26/11/2008 (modifier)
Par L'Ymagier
Note: 2/5

C'est l'histoire d'un flic métis -aux USA- que ses supérieurs chargent d'infiltrer le gang des Jaguars, une terrible bande de Noirs. C'est tout ?... ben, en quelque sorte... Je reconnais quand même que les histoires -réalisées d'après un postulat et des développements quand même assez simples- sont violentes et efficaces. Le dessin ?... un bon graphisme servi par un trait semi-réaliste précis. Et tout ça pour ?... une série que j'ai pris un léger plaisir à lire (vite), bien construite, mais où j'ai senti la suite de chaque page tournée. Une bonne série, qui m'a permis de découvrir deux auteurs que je ne connais pour ainsi dire pas. Une bonne série à la fin de laquelle je me suis posé la question "...et tout ça pour quoi ?.." Je n'ai pas su y répondre. Et je ne me suis plus posé la question par la suite...

23/09/2007 (modifier)
Par Kalish
Note: 3/5

J’étais très enthousiaste à l’idée de lire cette série. La première d’un scénariste reconnu avec un dessinateur dont j’avais déjà pu apprécier le talent dans Le poisson-clown du même scénariste. L’ambiance, la toile de fond, tout y était pour que ça me plaise. Bah finalement je suis déçu, ça se lit beaucoup trop rapidement et on n’en ressort pas grand chose ; les gentils noirs veulent être reconnus, les méchants blancs veulent tous les buter. Aucun mystère, ni rebondissement, à aucun moment on n'est surpris par le déroulement de l’histoire. En plus de ça la voix off du héros devient gonflante et finalement ne sert pas à grand chose. Sinon, le trait de Simon est très bon, même si moins abouti que dans leur série suivante, et c’est ce qui rend la lecture vraiment agréable. Une bd qui présente des trouvailles intéressantes qui malheureusement sont sous-exploitées.

06/09/2007 (modifier)
Par pol
Note: 3/5
L'avatar du posteur pol

J’aime beaucoup le trait de Fred Simon.
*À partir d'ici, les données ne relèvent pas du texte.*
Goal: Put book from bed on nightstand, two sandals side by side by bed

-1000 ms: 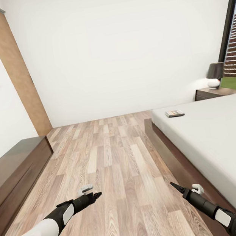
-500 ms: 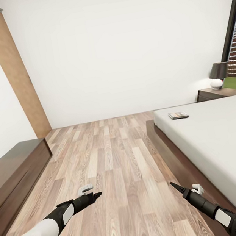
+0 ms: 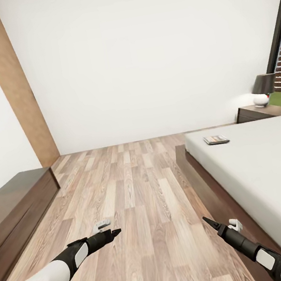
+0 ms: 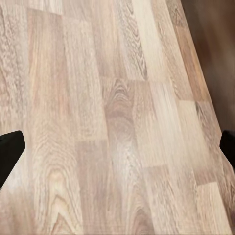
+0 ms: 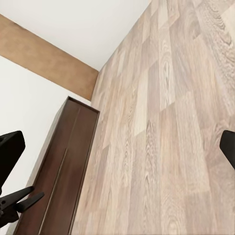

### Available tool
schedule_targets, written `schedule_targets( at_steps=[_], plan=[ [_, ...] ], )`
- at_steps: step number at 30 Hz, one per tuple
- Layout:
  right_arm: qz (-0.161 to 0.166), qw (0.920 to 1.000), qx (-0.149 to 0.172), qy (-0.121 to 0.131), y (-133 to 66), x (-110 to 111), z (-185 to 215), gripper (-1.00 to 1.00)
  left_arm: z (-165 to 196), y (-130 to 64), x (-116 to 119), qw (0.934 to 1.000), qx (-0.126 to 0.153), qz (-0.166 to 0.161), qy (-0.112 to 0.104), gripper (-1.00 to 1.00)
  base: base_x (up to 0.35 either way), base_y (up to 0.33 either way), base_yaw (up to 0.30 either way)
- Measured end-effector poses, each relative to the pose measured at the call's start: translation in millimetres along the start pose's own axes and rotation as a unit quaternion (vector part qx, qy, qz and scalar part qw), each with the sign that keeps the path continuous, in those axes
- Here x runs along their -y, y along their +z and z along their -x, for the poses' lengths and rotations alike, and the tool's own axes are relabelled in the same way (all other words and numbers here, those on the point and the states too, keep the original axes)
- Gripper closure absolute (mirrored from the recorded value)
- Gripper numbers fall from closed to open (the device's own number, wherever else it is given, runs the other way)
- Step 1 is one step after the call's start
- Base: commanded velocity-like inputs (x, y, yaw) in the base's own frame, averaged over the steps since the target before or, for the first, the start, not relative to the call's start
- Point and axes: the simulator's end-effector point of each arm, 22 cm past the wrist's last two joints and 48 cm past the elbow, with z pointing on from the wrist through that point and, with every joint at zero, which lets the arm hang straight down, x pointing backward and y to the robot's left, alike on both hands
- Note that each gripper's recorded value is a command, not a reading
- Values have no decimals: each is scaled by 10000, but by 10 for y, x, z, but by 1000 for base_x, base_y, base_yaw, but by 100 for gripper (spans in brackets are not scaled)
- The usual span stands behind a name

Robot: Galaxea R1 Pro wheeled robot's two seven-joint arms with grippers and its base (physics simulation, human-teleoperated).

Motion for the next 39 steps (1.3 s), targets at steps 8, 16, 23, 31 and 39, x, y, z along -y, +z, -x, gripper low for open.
schedule_targets(
  at_steps=[8, 16, 23, 31, 39],
  plan=[
    [0, 10000, -4, -3, 0, 0, -2, -100, -1, 0, 0, 10000, -2, 0, 3, -100, 187, 0, 0],
    [0, 10000, -6, -4, 0, 0, -3, -100, 0, 0, 0, 10000, 0, 0, 0, -100, 187, 0, 0],
    [0, 10000, -6, -4, 0, 0, -3, -100, 0, 0, 0, 10000, -1, 0, 1, -100, 187, 0, 0],
    [0, 10000, -6, -4, 0, 0, -3, -100, 0, 0, 0, 10000, 1, 0, -2, -100, 187, 0, 0],
    [0, 10000, -6, -1, 0, 0, -3, -100, -1, 0, 0, 10000, -1, 0, 2, -100, 187, 0, 0]
  ],
)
Je n’ai pas été déçu ici, tant par les dessins que par les couleurs, c’est de toute beauté. J’aime particulièrement bien les séries signées Chauvel. Rails est un de ses premiers scénarios (le premier ?) et j’ai trouvé ça pas mal, il était déjà bon, mais il a fait bien mieux depuis. C’est incontestablement une bonne BD d’action située dans monde bien pensé : Plus d’avion, mais d’immenses lignes de chemin de fer et des trains énormes. C’est original et le tout est placé dans un contexte ultra raciste ou les noirs sont obligés de vivre dans des gangs de pirate du rail. On ne s’ennuie pas mais ça manque un peu de subtilité pour en faire une BD passionnante. Ca manque un peu de finesse aussi toutes ces scènes de guerres. Il n’y a pas beaucoup de suspens, mais juste une suite d’évènements qui se lisent quand même bien. Si vous aimez Chauvel vous ne serez pas déçu, même si ça ne vaut pas Le poisson-clown par exemple.